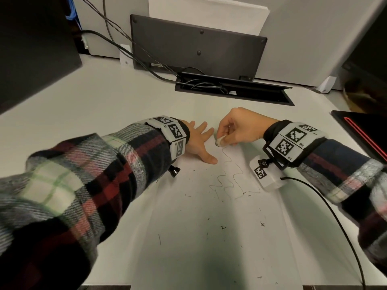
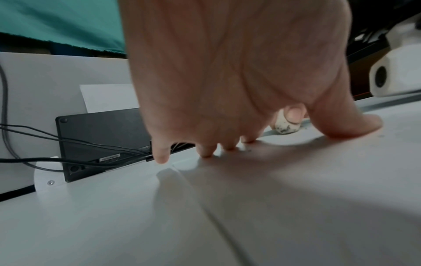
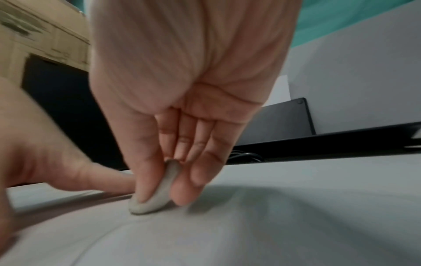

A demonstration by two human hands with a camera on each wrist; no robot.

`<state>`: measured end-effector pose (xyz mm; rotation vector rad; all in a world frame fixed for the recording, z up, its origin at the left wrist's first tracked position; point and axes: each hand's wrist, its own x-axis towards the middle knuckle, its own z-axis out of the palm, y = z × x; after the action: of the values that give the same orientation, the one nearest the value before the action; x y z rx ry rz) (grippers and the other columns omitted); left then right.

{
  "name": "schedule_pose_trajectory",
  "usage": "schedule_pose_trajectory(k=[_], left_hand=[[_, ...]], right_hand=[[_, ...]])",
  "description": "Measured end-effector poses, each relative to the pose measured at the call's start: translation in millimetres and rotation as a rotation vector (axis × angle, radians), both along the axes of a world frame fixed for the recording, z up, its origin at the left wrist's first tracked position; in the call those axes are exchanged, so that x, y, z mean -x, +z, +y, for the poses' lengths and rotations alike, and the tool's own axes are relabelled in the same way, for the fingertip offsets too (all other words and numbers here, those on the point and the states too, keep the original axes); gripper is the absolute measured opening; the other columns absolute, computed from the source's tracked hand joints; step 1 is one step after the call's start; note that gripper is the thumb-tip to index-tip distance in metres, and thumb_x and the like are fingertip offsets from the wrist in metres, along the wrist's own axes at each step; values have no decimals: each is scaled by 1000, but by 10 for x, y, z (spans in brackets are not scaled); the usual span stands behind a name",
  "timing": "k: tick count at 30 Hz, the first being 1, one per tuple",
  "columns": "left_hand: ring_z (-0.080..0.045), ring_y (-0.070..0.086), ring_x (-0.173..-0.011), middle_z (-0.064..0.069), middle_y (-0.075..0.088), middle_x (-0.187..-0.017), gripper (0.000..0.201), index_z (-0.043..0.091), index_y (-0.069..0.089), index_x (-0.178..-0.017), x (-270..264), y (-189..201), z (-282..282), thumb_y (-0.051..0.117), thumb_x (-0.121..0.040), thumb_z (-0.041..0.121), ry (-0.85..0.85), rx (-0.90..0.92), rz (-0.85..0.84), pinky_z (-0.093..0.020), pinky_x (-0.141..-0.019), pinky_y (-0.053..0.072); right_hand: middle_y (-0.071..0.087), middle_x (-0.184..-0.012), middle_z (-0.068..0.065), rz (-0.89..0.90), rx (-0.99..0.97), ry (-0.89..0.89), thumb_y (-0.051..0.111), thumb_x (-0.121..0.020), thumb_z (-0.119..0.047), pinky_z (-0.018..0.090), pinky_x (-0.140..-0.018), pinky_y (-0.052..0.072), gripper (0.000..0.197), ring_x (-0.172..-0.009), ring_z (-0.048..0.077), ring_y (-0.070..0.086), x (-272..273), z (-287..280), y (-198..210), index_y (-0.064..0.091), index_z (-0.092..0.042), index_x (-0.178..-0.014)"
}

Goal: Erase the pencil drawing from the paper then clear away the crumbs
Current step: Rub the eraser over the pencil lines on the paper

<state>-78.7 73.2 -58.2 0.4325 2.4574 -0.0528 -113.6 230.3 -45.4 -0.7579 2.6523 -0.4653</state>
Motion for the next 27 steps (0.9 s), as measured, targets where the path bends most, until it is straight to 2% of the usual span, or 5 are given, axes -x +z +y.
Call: schedule_pose_trajectory(k=[13, 17, 22, 25, 27], left_hand=[[-20, -22, -142, 8, -28, -153, 108, 25, -22, -145, 7, 12, -96, 53, -78, 66, -11, -44, -26, -47, -114, -2], [-22, -20, -142, 8, -27, -153, 110, 29, -22, -146, 35, -29, -84, 52, -75, 71, -15, -42, -15, -48, -114, -1], [-24, -20, -142, 5, -26, -154, 108, 30, -21, -145, 19, -16, -73, 53, -76, 68, -23, -46, -6, -48, -114, -2], [-23, -19, -142, 6, -26, -153, 111, 27, -21, -146, 26, -13, -66, 54, -75, 69, -13, -36, -10, -47, -115, -2], [-23, -20, -142, 6, -27, -153, 111, 26, -21, -145, 26, -5, -67, 54, -76, 68, -8, -26, -16, -47, -115, -2]], right_hand=[[68, -73, 6, 0, 31, 1, 72, -80, -19, 14, -60, 49, 13, -57, 12, 62, 40, -35, -9, 70, -11, -91], [70, -74, 14, -194, 76, 63, 75, -75, -11, 18, -60, 51, 13, -58, 13, 59, -72, -56, 6, 72, -7, -88], [71, -80, 13, 16, 53, 48, 73, -76, -15, 9, -57, 43, 12, -56, 4, 54, -14, -113, 7, 74, -12, -87], [69, -71, 11, -195, 67, 59, 75, -75, -10, 14, -56, 47, 12, -54, 10, 57, -104, -77, 26, 73, -9, -86], [69, -68, 8, -133, 70, 37, 76, -74, -12, 18, -59, 48, 12, -51, 8, 57, -75, -23, 22, 73, -9, -86]])
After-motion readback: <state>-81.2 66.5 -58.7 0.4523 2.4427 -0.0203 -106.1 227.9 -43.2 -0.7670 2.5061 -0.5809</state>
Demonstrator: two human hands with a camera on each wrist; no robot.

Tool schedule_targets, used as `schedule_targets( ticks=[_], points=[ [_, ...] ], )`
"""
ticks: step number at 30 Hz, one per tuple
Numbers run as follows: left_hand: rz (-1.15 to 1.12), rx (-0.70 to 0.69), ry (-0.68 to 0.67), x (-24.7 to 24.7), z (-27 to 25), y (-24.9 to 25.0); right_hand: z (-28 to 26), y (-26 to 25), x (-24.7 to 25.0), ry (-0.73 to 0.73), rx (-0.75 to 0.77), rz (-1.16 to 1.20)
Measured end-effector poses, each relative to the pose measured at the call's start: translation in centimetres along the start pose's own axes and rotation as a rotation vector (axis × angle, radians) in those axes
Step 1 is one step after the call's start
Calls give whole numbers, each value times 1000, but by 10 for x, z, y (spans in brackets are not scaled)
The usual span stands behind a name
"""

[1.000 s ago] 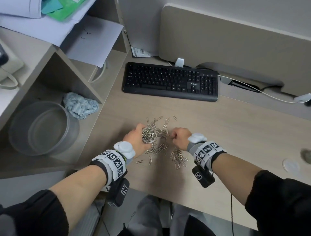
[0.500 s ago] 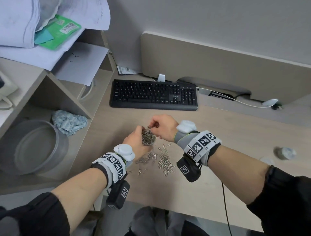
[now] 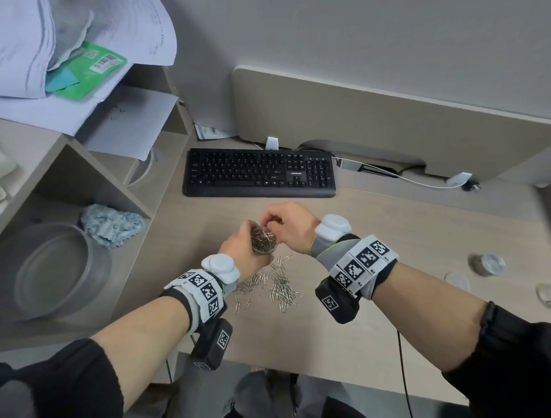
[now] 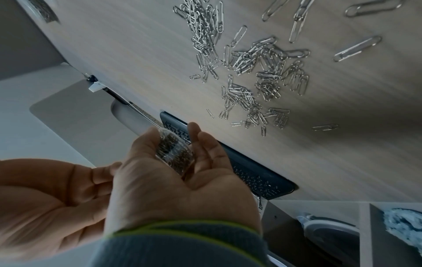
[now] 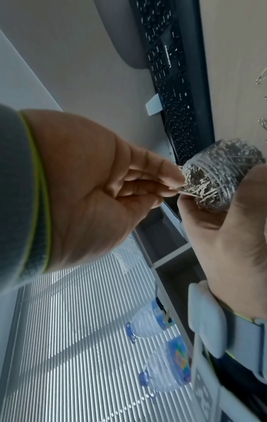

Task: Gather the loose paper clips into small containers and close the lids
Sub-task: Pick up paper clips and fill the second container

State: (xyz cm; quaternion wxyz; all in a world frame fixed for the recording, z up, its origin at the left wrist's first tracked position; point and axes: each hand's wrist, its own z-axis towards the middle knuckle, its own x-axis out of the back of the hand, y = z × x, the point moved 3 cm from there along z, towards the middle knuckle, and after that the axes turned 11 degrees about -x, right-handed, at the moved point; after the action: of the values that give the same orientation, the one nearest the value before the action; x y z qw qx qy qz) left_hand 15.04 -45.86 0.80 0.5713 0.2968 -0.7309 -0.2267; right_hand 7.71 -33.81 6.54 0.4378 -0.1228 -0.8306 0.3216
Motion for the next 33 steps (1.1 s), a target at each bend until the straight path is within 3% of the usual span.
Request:
schedule_targets(
  ticks=[7,12,19,33],
  points=[
    [-19,-5,-2,-3,2,16,-3,12,8,-42,-37,175],
    [-31,-10,11,-2,2,21,8,22,25,162,-26,87],
    [-44,-37,12,-1,3,26,8,35,5,70,-94,-24],
    [-17,-42,-11,-5,7,28,1,36,14,96,26,-62]
  ],
)
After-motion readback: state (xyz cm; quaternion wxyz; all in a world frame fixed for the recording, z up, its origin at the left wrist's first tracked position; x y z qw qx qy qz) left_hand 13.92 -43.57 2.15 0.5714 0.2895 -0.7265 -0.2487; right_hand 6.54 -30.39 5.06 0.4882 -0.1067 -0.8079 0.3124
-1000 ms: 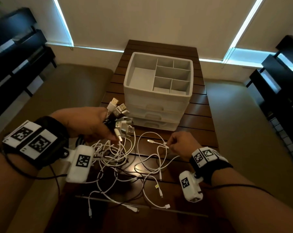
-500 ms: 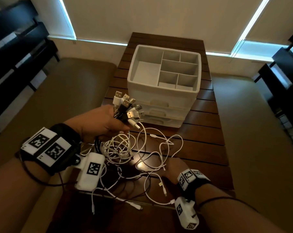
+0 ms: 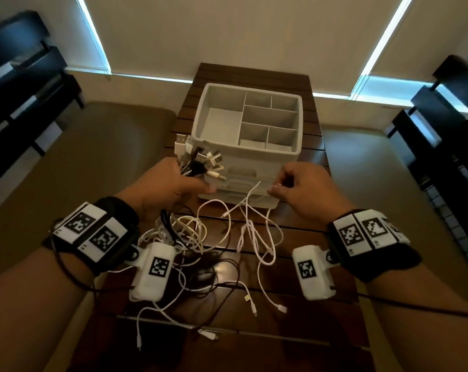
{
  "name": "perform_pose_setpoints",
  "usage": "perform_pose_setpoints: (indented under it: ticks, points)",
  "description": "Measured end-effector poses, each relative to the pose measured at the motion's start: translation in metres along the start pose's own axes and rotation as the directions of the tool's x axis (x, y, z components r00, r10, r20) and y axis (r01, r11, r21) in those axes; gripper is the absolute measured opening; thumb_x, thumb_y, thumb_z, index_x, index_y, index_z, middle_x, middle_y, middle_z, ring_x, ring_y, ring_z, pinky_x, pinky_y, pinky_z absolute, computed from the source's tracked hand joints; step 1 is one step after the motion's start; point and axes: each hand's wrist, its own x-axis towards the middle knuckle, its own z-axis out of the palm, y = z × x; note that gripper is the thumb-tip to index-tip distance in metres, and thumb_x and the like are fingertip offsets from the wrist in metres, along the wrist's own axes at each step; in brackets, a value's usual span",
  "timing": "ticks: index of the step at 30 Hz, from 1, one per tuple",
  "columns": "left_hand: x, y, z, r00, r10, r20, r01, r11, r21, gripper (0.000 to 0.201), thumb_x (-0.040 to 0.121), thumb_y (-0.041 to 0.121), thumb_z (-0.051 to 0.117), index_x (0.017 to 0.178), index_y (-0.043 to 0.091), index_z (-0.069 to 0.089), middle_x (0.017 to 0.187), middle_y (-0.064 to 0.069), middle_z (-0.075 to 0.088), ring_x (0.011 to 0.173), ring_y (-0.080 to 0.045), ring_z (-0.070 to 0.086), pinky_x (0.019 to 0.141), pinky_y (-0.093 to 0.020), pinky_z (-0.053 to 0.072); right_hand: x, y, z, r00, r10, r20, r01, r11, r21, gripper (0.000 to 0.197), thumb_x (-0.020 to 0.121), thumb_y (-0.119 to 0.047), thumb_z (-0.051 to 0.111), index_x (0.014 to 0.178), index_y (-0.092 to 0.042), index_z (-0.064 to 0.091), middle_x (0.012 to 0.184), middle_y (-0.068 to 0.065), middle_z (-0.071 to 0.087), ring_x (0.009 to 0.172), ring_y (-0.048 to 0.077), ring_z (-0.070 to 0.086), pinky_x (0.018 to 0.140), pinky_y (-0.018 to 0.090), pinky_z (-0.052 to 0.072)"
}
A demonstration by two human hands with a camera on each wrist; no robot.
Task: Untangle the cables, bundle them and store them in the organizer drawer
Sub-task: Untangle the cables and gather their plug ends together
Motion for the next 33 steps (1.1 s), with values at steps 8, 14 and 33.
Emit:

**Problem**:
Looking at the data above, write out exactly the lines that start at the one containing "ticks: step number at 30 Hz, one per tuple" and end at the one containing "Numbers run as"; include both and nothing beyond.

**Your solution**:
ticks: step number at 30 Hz, one per tuple
Numbers run as follows: left_hand: rz (-1.15 to 1.12), rx (-0.70 to 0.69), ry (-0.68 to 0.67), x (-24.7 to 24.7), z (-27 to 25), y (-24.9 to 25.0); right_hand: z (-28 to 26), y (-26 to 25), x (-24.7 to 25.0), ry (-0.73 to 0.73), rx (-0.75 to 0.77), rz (-1.16 to 1.20)

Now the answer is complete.